[Source information — start]
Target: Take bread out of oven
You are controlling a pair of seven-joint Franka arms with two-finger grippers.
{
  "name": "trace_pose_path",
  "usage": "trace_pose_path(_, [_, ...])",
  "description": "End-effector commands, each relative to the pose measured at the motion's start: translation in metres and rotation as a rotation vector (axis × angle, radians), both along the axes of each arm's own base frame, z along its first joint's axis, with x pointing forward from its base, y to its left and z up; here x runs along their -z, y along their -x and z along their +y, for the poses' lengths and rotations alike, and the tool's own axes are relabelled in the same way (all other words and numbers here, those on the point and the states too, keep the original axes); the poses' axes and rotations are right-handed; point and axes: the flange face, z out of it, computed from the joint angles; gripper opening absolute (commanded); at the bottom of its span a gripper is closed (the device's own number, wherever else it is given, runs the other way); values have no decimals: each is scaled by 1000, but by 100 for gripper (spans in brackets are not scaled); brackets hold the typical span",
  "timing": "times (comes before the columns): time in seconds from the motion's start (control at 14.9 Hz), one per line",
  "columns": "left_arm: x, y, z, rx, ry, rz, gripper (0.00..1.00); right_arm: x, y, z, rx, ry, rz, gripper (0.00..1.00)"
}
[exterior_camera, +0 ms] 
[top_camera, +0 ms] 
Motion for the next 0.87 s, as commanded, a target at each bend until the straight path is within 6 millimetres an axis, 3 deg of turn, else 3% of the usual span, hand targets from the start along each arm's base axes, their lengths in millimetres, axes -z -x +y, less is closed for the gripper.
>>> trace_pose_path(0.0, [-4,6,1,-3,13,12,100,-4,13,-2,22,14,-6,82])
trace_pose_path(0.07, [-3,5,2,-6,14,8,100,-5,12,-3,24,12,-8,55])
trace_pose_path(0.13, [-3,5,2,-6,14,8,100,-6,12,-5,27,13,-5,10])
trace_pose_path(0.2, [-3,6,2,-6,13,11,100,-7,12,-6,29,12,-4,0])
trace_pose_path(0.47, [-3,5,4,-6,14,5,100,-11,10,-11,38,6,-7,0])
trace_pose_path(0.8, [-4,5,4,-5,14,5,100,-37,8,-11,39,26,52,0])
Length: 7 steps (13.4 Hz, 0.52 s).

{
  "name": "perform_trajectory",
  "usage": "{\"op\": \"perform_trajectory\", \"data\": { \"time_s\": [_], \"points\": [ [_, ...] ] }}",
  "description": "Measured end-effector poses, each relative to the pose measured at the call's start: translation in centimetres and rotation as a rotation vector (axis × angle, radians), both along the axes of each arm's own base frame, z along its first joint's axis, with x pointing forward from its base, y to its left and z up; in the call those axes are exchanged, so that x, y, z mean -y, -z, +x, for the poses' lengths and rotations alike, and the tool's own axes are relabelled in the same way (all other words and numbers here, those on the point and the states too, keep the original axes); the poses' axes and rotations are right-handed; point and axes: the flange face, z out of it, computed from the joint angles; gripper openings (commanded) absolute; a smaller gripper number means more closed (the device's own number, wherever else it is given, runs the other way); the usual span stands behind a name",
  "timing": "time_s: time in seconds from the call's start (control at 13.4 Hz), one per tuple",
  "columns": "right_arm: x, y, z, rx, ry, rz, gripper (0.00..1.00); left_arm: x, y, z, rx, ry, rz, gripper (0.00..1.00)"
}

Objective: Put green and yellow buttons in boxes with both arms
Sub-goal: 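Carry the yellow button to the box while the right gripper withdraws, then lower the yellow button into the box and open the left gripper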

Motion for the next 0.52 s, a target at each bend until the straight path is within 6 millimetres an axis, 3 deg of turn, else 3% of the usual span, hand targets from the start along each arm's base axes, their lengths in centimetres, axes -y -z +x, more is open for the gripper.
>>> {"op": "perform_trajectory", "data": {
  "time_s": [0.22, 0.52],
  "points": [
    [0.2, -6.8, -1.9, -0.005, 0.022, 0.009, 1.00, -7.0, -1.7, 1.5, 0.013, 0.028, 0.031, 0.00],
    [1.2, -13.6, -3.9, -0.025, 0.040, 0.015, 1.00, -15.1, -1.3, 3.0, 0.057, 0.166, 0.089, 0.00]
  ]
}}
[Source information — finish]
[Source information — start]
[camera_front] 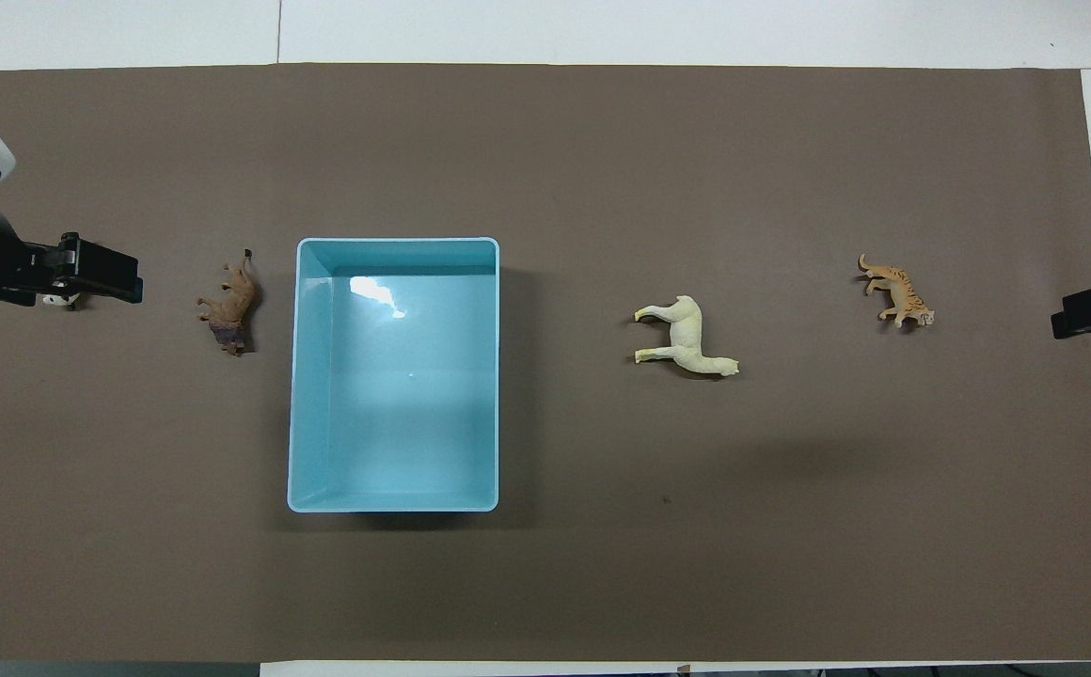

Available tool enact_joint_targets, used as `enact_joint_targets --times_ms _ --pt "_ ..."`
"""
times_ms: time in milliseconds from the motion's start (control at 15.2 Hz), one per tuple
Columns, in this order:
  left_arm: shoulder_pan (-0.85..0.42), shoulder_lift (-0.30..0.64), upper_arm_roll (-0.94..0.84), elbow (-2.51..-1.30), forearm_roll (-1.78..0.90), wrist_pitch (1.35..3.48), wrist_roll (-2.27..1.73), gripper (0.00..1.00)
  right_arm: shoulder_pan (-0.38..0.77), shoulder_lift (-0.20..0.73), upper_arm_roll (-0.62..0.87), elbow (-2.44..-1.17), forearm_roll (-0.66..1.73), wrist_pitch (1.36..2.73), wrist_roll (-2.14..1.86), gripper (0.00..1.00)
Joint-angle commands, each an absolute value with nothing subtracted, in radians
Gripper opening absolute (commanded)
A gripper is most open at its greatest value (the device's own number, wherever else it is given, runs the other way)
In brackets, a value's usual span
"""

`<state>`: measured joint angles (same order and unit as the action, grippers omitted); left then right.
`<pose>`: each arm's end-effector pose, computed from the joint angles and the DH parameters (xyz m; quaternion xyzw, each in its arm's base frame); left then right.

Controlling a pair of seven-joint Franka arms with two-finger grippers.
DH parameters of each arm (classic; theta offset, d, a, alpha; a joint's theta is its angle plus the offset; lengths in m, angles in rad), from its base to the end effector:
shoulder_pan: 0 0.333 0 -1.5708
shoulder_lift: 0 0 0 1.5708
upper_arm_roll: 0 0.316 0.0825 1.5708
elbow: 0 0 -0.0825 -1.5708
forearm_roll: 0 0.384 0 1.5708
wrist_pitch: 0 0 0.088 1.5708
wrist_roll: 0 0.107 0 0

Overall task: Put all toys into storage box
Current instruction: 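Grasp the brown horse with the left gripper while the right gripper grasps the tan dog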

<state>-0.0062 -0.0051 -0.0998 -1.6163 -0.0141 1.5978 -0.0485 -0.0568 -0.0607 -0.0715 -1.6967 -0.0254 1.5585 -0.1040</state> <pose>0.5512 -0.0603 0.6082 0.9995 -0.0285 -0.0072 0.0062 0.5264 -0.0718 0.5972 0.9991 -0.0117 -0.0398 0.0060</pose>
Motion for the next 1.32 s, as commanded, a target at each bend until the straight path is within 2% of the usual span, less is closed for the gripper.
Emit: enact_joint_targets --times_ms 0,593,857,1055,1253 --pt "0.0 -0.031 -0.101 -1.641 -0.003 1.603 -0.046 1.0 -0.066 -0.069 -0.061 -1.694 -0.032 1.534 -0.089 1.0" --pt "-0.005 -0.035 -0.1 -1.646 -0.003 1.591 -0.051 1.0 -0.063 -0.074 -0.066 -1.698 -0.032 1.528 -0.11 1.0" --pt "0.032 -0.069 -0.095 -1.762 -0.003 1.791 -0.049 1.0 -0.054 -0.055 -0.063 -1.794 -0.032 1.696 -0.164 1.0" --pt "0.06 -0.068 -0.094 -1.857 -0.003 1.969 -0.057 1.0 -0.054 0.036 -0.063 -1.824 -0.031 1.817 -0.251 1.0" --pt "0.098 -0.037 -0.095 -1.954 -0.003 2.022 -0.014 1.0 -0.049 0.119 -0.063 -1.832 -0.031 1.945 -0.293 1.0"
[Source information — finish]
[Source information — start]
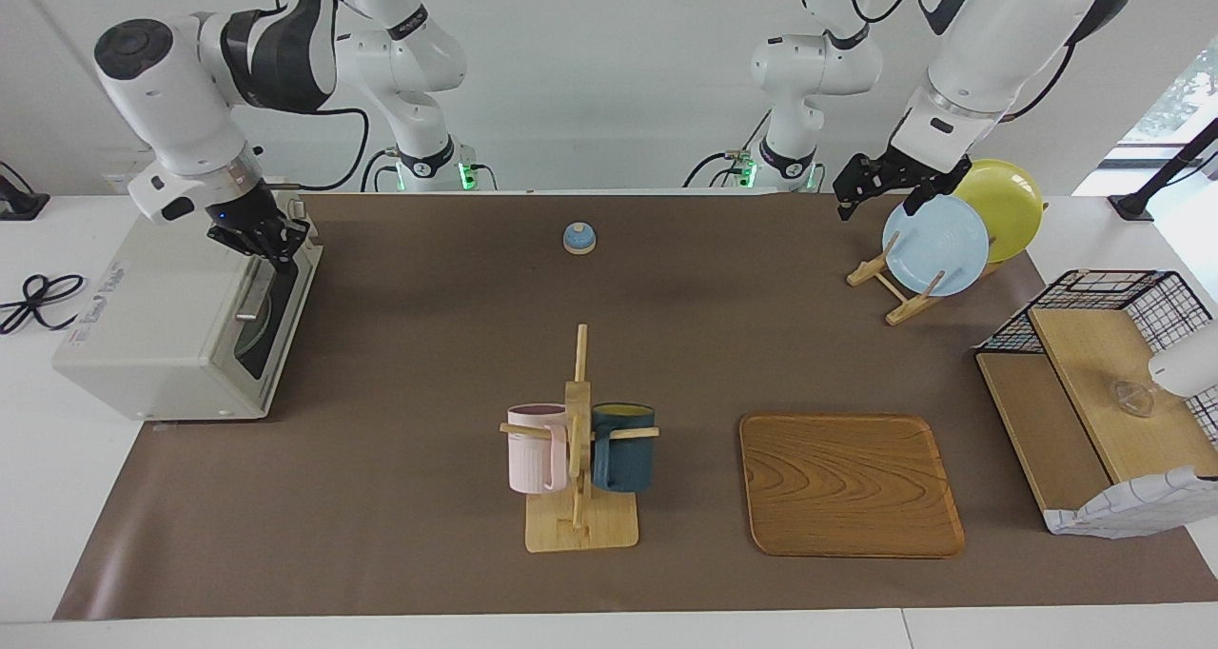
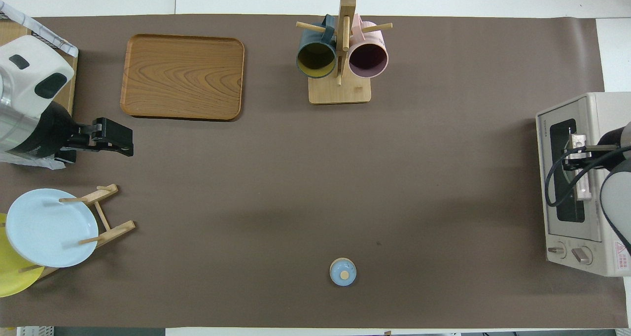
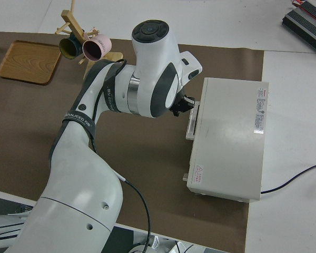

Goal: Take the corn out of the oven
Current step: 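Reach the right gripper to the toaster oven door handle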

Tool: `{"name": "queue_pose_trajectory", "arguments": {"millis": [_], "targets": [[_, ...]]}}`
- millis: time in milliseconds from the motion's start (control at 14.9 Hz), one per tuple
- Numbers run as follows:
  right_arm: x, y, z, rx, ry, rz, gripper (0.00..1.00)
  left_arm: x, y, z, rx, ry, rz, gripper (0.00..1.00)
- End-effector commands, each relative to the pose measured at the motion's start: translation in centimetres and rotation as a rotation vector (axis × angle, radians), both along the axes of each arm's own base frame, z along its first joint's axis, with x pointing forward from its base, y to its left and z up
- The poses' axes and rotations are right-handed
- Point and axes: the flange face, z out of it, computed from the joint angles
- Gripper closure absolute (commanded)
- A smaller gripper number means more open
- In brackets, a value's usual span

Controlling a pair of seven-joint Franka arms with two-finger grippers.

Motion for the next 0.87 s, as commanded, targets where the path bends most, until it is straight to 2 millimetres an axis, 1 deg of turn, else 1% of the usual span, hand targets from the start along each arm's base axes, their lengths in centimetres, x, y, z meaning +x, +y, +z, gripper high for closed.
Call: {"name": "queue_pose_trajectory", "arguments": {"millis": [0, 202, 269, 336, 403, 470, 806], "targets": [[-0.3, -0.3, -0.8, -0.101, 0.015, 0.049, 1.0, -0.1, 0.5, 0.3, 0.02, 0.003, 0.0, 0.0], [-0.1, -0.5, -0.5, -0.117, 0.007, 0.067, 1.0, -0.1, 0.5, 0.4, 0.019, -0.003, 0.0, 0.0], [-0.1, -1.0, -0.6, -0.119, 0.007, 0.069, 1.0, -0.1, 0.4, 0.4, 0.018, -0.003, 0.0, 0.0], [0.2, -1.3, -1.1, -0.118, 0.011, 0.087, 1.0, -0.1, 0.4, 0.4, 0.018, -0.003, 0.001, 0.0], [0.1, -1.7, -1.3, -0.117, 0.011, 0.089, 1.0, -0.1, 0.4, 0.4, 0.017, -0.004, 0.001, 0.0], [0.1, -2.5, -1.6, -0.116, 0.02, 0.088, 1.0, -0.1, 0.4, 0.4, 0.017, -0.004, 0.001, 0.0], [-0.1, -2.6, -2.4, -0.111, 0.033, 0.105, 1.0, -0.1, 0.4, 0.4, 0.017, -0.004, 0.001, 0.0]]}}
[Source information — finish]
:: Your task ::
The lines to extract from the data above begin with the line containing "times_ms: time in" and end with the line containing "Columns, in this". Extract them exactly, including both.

:: Reply to the exercise ::
times_ms: time in milliseconds from the motion's start (control at 15.2 Hz), one per tuple
Columns, in this order:

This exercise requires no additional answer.